To create their ultrathin chip, the scientists incinerated small amounts of molybdenum and sulfur and then used the resulting vapor to form molecule-thin layers of molybdenum disulfide on a variety of surfaces, such as glass or silicon. "We went through a lot of painstaking trial and error to find the right combination of temperature and pressure to help grow these layers in a repeatable manner," Pop said.

Using this new technique, the researchers manufactured single-molecule-thick molybdenum disulfide chips measuring about 0.06 inches (1.5 millimeters) wide. These chips are each about 25 million times wider than they are thick, the researchers said.
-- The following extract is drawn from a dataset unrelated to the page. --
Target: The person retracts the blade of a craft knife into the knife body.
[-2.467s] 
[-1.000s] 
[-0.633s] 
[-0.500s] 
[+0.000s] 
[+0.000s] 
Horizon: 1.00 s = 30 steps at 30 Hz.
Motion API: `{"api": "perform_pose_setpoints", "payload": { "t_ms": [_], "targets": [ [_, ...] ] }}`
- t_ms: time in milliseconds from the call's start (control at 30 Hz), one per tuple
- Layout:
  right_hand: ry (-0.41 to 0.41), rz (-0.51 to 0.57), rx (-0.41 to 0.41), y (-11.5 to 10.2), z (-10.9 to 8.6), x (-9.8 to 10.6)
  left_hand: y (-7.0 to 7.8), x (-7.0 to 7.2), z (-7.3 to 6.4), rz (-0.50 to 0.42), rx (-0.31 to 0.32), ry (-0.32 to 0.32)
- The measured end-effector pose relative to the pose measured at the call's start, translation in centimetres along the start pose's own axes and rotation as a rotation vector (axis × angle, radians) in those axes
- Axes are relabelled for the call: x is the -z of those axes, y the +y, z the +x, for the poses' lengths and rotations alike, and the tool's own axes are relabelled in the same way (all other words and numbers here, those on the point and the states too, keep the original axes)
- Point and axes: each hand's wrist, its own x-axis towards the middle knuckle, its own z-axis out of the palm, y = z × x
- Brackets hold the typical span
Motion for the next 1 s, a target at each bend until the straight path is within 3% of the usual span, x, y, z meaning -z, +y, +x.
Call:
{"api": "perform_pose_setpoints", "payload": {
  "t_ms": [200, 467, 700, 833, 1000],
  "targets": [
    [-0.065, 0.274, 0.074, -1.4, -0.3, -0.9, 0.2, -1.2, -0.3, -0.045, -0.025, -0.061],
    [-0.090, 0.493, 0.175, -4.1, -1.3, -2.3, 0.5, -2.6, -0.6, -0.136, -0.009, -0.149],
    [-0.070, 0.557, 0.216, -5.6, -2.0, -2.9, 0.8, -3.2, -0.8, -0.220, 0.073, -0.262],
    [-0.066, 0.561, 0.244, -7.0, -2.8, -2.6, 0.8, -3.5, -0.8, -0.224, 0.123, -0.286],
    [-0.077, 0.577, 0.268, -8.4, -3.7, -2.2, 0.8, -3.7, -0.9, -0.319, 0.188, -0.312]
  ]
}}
To show how circuits might get etched onto these single-molecule-thick chips, the scientists used electron beams to carve the Stanford University logo onto the molybdenum disulfide films. The researchers also etched portraits of the two major-party candidates in the 2016 U.S. presidential election, Hillary Clinton and Donald Trump.

"Perhaps seeing portraits etched into a three-atom-thick canvas will inspire future researchers in ways we can't even imagine yet," Pop said in a statement.
The scientists will now focus on ways to make these films uniform across their entirety, and on building actual circuits from them, Pop said. "We can imagine putting molybdenum sulfide layers onto silicon layers, to build microchips vertically instead of just horizontally," Pop said. "It would be much easier to shuffle energy around such 3D architectures than conventional flat architectures."

Further studies could also explore ways to delicately remove molybdenum disulfide layers from the surfaces on which they are manufactured and transfer them onto tolls such as cloth or paper. One strategy for doing this might involve a relatively well-known industrial process that would coat the single-molecule-thin film with a sticky, flexible plastic polymer and then gently peel this combination off a surface.

"This sounds a lot like using Scotch tape, but it'd involve uniform polymer films that can be peeled off with constant force in an automated and much more controlled way," Pop said.

The scientists detailed their findings online Dec. 1 in the journal 2D Tolls.